## [What you are asked to do]
Set the listing down again exactly, please, apart from its pictures.

## [Source material]
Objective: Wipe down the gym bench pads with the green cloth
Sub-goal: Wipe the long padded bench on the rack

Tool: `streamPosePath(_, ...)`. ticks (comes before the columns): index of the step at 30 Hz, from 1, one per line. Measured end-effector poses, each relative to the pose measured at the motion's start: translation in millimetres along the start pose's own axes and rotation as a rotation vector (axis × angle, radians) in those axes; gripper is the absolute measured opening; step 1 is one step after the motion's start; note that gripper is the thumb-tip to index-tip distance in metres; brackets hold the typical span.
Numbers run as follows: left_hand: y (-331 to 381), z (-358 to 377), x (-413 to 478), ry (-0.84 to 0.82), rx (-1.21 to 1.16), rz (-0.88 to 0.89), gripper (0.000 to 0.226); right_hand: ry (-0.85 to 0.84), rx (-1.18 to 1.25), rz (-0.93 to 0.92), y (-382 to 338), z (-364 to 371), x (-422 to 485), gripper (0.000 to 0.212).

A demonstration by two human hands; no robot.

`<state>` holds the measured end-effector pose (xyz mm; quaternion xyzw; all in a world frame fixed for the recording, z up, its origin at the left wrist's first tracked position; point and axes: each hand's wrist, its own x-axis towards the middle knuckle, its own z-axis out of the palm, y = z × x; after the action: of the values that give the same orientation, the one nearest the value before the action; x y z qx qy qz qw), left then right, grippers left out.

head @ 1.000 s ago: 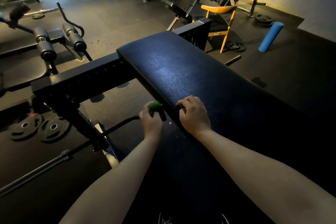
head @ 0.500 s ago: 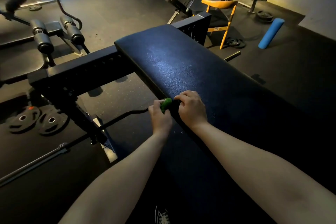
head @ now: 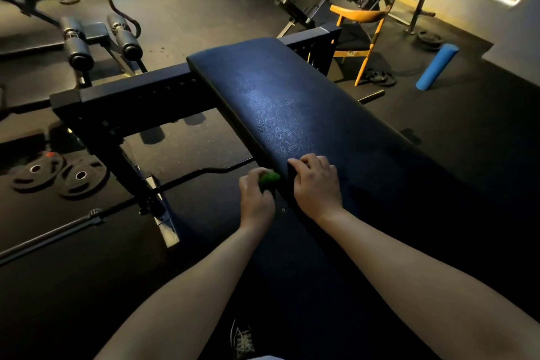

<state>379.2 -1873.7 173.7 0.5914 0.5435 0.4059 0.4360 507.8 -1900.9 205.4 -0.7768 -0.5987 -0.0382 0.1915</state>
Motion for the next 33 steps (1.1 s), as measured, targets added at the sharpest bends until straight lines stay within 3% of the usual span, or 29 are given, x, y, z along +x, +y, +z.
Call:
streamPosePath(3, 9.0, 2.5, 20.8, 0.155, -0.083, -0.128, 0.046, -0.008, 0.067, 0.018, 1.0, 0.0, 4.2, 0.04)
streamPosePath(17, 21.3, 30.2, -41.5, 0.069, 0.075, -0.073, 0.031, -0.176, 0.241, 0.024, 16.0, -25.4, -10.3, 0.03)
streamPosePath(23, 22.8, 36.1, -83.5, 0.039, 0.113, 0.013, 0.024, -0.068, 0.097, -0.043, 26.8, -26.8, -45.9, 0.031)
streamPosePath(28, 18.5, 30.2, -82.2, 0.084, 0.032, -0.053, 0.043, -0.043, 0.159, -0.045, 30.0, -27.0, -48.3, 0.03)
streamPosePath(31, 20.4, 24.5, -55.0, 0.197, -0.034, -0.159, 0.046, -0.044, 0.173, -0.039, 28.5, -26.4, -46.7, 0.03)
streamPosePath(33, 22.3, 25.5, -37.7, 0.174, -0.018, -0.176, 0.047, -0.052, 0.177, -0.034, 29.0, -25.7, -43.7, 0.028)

## [Task answer]
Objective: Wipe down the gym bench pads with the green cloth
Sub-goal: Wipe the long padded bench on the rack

Tool: `streamPosePath(_, ...)`. ticks (comes before the columns): index of the step at 30 Hz, from 1, one per line. Measured end-effector poses, each relative to the pose measured at the motion's start: translation in millimetres along the start pose's own axes and rotation as a rotation vector (axis × angle, radians) in those axes; gripper is the absolute measured opening; step 1 is one step after the motion's start; note that gripper is the thumb-tip to index-tip distance in metres; brackets hold the typical span.
Numbers run as follows: left_hand: y (-331 to 381), z (-358 to 377), x (-413 to 478), ry (-0.84 to 0.82), rx (-1.21 to 1.16), rz (-0.88 to 0.89), gripper (0.000 to 0.226); right_hand: ry (-0.85 to 0.84), rx (-1.18 to 1.25), rz (-0.93 to 0.92), y (-382 to 338), z (-364 to 371), x (-422 to 485), gripper (0.000 to 0.212).

A demonstration by two human hands; no robot.

`<state>` holds the measured end-effector pose (xyz mm; quaternion xyzw; all in a world frame fixed for the recording, z up, its origin at the left wrist's first tracked position; point and axes: each hand's wrist, its own x-axis towards the middle knuckle, its own z-axis out of the palm, y = z × x; after the action: of the values that give the same orientation, the one nearest the value before the action; x y z qx qy qz qw), left then right, grippers left out.

head @ 1.000 s ago: 
head @ 0.500 s ago: 
head @ now: 

<state>379.2 -1873.7 173.7 0.5914 0.5435 0.4059 0.4360 507.8 -1900.9 205.4 -0.7768 -0.5987 -0.0382 0.1915</state>
Motion for the next 33 steps (1.1 s), as measured, targets added at the sharpest bends until straight lines stay within 3% of the usual span, or 29 are given, x, y, z along +x, +y, +z.
Call:
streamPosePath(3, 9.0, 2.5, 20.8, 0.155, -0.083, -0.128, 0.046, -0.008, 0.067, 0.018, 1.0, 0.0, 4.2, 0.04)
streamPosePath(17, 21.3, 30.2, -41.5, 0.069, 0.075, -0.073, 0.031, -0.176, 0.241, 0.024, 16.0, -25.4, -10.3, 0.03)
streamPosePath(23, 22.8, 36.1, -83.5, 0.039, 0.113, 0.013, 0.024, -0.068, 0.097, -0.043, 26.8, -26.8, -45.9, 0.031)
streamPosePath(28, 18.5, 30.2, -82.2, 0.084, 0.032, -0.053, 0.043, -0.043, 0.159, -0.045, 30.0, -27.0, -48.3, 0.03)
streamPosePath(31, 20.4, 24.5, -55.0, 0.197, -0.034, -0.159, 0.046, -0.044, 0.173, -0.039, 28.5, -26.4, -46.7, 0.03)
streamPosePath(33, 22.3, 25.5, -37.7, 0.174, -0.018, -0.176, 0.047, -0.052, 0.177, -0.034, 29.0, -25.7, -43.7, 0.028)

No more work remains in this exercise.